▸ **AIM OF THE EXERCISE**
Return every record below exactly; leave out the images.

Records from a data source
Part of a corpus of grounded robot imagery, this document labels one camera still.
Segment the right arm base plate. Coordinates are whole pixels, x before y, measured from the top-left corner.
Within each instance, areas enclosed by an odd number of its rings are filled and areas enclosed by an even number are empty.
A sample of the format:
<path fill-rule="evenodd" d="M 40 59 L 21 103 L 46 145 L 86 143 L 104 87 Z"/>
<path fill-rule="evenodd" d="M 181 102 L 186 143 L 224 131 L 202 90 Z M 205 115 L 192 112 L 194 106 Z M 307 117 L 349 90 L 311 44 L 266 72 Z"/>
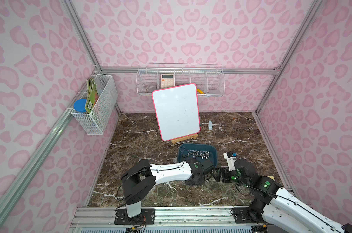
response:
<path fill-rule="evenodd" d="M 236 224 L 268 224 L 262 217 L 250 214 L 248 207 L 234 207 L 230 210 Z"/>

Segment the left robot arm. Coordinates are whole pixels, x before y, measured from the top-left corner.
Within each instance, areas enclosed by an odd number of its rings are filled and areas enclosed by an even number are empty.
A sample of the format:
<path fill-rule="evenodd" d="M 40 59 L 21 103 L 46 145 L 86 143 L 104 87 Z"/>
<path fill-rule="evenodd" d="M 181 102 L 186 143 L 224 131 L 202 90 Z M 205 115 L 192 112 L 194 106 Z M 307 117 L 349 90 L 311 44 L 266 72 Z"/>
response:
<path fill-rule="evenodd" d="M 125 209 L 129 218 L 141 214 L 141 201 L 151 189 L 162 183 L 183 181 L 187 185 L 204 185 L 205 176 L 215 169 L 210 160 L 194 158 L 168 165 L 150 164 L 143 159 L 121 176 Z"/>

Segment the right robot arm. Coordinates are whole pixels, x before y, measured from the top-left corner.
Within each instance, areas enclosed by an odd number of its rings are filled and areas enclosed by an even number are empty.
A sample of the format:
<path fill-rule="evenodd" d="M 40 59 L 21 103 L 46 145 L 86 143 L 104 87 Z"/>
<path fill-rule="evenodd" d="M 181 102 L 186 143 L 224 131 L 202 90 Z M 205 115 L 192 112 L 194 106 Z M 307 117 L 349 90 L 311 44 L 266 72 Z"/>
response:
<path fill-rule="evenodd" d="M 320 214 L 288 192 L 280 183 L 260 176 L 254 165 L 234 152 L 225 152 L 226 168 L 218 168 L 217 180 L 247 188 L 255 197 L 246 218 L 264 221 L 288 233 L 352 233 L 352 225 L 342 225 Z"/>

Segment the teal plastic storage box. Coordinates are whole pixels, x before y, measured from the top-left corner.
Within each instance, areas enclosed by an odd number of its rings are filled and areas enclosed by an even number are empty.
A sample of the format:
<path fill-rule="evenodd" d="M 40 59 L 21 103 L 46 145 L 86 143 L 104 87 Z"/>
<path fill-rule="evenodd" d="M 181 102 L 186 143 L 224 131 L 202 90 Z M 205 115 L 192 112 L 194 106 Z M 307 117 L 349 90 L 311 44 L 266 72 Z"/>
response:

▸ **TASK ANSWER**
Part of a corpus of grounded robot imagery, this document labels one camera still.
Segment the right arm base plate. Coordinates are whole pixels, x before y, measured from the top-left corner.
Within each instance, areas enclosed by an odd number of its rings are filled and areas enclosed by an even number are empty.
A sample of the format:
<path fill-rule="evenodd" d="M 40 59 L 21 103 L 46 145 L 86 143 L 104 87 Z"/>
<path fill-rule="evenodd" d="M 181 102 L 186 143 L 224 131 L 202 90 Z M 205 115 L 192 112 L 194 106 Z M 307 117 L 349 90 L 311 44 L 266 72 Z"/>
response:
<path fill-rule="evenodd" d="M 236 224 L 268 224 L 262 217 L 250 214 L 248 207 L 234 207 L 230 210 Z"/>

Segment the left robot arm. Coordinates are whole pixels, x before y, measured from the top-left corner.
Within each instance, areas enclosed by an odd number of its rings are filled and areas enclosed by an even number are empty.
A sample of the format:
<path fill-rule="evenodd" d="M 40 59 L 21 103 L 46 145 L 86 143 L 104 87 Z"/>
<path fill-rule="evenodd" d="M 181 102 L 186 143 L 224 131 L 202 90 Z M 205 115 L 192 112 L 194 106 Z M 307 117 L 349 90 L 311 44 L 266 72 Z"/>
response:
<path fill-rule="evenodd" d="M 125 209 L 129 218 L 141 214 L 141 201 L 151 189 L 162 183 L 183 181 L 187 185 L 204 185 L 205 176 L 215 169 L 210 160 L 194 158 L 168 165 L 150 164 L 143 159 L 121 176 Z"/>

Segment the right robot arm. Coordinates are whole pixels, x before y, measured from the top-left corner.
Within each instance, areas enclosed by an odd number of its rings are filled and areas enclosed by an even number are empty.
A sample of the format:
<path fill-rule="evenodd" d="M 40 59 L 21 103 L 46 145 L 86 143 L 104 87 Z"/>
<path fill-rule="evenodd" d="M 181 102 L 186 143 L 224 131 L 202 90 Z M 205 115 L 192 112 L 194 106 Z M 307 117 L 349 90 L 311 44 L 266 72 Z"/>
response:
<path fill-rule="evenodd" d="M 320 214 L 288 192 L 280 183 L 260 176 L 254 165 L 234 152 L 225 152 L 226 168 L 218 168 L 217 180 L 247 188 L 255 197 L 246 218 L 264 221 L 288 233 L 352 233 L 352 225 L 342 225 Z"/>

Segment the teal plastic storage box. Coordinates are whole pixels, x before y, measured from the top-left corner.
Within each instance, areas enclosed by an odd number of its rings are filled and areas enclosed by an even number are empty.
A sample of the format:
<path fill-rule="evenodd" d="M 40 59 L 21 103 L 46 145 L 86 143 L 104 87 Z"/>
<path fill-rule="evenodd" d="M 181 102 L 186 143 L 224 131 L 202 90 Z M 205 115 L 192 112 L 194 106 Z M 307 117 L 349 90 L 311 44 L 266 72 Z"/>
response:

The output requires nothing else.